That is why a man leaves his father and mother and is united to his wife, and they become one flesh.

Jesus himself refers to this passage when discussing marriage in Matthew 19. Any discussion of Christian marriage must proceed from these passages. 

Likewise Scripture describes the relation of Christ and the church as a marriage. For example, Revelation 19:7 reads, 

Let us rejoice and exult 

and give him the glory, 

for the marriage of the Lamb has come, 

and his bride has made herself ready; 

to her it has been granted to be clothed 

with fine linen, bright and pure”— 

for the fine linen is the righteous deeds of the saints.

When God finally renews all things, Christ will be united with his bride. 

In the Western world we have come to treat marriage as a legal contract. It’s useful for tax purposes. Since the implementation of no-fault divorce it can be easily dissolved.
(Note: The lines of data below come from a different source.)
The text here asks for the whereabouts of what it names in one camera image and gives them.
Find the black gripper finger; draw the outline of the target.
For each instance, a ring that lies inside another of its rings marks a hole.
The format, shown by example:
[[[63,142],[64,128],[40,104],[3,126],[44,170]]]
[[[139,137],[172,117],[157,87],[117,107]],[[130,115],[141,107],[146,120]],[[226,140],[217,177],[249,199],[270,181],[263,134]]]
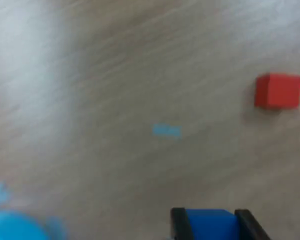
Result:
[[[184,207],[170,210],[171,237],[173,240],[192,240],[193,231]]]
[[[248,209],[236,209],[234,214],[238,221],[240,240],[271,240]]]
Many couples have opted to forgo it, viewing it as an out-of-date, even burdensome relic of a less enlightened age. For Christians, however, marriage is not just a contract. It is rooted in both creation and eschatology (how we think about the age to come under God’s rule). It is part of God’s creative design. It points us to God’s redeemed future. 
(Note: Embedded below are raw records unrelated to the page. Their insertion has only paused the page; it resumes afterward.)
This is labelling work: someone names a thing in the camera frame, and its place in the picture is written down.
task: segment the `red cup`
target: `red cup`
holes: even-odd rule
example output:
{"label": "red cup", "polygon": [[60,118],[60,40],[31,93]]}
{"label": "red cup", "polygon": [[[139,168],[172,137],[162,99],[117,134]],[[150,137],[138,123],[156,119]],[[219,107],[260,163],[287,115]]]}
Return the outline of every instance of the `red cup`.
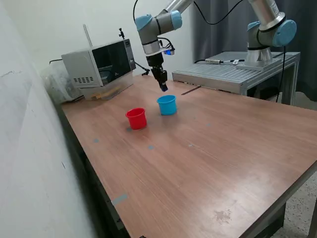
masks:
{"label": "red cup", "polygon": [[129,119],[131,129],[133,130],[140,130],[147,126],[144,108],[132,109],[125,116]]}

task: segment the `white wall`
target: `white wall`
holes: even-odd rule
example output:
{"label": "white wall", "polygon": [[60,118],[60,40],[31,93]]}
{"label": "white wall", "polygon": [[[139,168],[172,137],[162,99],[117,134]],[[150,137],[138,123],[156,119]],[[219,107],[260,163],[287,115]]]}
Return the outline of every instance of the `white wall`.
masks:
{"label": "white wall", "polygon": [[82,171],[1,1],[0,35],[0,237],[97,237]]}
{"label": "white wall", "polygon": [[[133,22],[134,0],[3,0],[25,41],[38,70],[62,54],[89,46],[83,24],[87,24],[94,45],[119,39],[122,27],[132,43],[136,62],[148,66]],[[157,15],[170,0],[139,0],[136,16]],[[163,65],[171,73],[193,62],[190,9],[183,13],[183,27],[165,34],[176,54]]]}

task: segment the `gray curtain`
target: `gray curtain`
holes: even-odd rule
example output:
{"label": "gray curtain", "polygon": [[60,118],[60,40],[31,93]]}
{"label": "gray curtain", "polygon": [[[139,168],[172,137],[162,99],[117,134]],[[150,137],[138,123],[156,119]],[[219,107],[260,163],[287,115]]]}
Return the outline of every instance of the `gray curtain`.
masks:
{"label": "gray curtain", "polygon": [[[195,0],[209,22],[217,22],[238,0]],[[275,0],[279,10],[297,23],[297,35],[288,52],[301,52],[297,91],[317,101],[317,0]],[[195,59],[206,59],[224,51],[246,51],[247,26],[257,21],[247,0],[216,26],[207,25],[194,9]]]}

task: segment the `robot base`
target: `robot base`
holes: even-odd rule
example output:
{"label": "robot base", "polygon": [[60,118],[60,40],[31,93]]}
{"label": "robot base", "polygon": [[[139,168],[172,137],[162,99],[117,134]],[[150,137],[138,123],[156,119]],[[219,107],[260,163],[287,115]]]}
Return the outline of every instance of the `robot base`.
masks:
{"label": "robot base", "polygon": [[281,63],[282,59],[272,59],[271,62],[266,63],[263,66],[251,66],[251,65],[245,65],[245,63],[240,63],[236,66],[237,69],[250,69],[250,70],[256,70],[256,71],[265,71],[268,70],[274,66],[277,66]]}
{"label": "robot base", "polygon": [[248,50],[244,63],[238,64],[237,69],[250,69],[256,71],[268,70],[281,62],[281,59],[274,59],[269,47],[261,50]]}

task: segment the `blue cup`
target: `blue cup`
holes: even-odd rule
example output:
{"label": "blue cup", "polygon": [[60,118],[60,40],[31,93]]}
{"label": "blue cup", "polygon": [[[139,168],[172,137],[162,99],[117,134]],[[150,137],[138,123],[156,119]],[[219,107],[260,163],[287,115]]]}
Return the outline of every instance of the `blue cup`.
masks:
{"label": "blue cup", "polygon": [[160,97],[158,100],[160,113],[163,116],[173,115],[177,112],[176,97],[174,95],[166,95]]}
Understanding the theological basis of Christian marriage doesn’t exempt a couple from the challenges marriage entails. When I got married, I had no idea what I was doing. Neither did my wife. Now we’ve been married for 28 years. Sometimes it’s been easy. Sometimes we’ve had to navigate storms. Long marriages go through hills and valleys. Sometimes they die and are reborn. People change over time. In many ways, my wife and I aren’t the same people we were thirty years ago when we started dating. Marriage requires not just commitment to the other person, but to marriage itself. It requires adaptation, patience, and self-sacrifice by both partners. And for a marriage to be healthy, both partners in the marriage need a certain amount of emotional health themselves. At times, dysfunction can become so extreme as to manifest in infidelity or abuse, in which case the covenant of marriage is broken, perhaps beyond repair. 
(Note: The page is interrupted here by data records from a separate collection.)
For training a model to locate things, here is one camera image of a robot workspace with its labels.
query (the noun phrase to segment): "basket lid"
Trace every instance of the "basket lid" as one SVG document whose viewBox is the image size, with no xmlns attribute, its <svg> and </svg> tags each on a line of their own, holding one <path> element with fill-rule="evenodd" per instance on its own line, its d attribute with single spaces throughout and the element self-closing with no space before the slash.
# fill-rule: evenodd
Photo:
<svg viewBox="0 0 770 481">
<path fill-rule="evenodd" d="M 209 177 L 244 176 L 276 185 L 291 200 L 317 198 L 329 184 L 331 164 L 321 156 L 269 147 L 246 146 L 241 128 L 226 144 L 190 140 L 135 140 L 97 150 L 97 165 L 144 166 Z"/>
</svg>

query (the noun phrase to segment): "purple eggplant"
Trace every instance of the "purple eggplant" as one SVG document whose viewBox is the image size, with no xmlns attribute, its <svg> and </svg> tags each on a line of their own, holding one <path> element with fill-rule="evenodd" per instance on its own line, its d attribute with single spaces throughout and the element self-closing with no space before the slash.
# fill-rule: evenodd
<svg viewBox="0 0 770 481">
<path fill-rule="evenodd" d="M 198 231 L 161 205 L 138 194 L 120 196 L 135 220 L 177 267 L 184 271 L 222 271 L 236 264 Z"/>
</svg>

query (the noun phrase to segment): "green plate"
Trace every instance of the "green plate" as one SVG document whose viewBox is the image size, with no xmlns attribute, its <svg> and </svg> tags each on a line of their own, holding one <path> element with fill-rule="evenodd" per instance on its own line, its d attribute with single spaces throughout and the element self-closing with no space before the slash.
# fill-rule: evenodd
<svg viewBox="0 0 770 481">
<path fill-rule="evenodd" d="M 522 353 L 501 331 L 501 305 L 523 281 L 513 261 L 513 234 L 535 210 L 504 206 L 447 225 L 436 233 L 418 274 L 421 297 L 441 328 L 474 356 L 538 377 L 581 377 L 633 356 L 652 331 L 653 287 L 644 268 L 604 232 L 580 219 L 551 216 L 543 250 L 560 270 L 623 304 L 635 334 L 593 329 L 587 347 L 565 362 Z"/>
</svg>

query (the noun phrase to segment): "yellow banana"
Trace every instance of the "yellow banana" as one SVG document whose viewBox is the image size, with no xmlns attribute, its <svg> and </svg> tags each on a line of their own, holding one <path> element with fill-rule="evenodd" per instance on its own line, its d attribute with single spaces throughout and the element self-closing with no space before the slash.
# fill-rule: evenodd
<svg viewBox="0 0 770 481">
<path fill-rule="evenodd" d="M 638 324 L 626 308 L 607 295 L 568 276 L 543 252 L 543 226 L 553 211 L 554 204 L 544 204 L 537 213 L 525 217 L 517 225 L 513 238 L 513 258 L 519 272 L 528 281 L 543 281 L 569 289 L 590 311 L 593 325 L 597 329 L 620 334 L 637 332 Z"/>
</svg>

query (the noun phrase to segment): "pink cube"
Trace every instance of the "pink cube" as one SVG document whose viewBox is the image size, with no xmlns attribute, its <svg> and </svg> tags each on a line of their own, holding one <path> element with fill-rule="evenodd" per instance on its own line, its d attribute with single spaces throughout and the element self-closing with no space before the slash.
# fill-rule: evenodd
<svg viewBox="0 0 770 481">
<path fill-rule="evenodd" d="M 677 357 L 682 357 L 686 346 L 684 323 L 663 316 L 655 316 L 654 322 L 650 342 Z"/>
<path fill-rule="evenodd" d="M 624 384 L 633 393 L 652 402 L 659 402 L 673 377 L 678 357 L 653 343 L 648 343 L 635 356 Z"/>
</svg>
When Christian marriages produce children, either by natural means or adoption, it is the responsibility of the parents to raise them up in the faith. My parents did this, and my wife and I have done it as well. To raise up children in the faith doesn’t just mean taking them to church, though doing so is crucial. It means talking to your children about your own faith and allowing them to see the fruit of the Spirit in your daily life. Your children learn by watching you. They are more observant than they often let on. For me, that’s been one of the most unnerving parts of being a father. 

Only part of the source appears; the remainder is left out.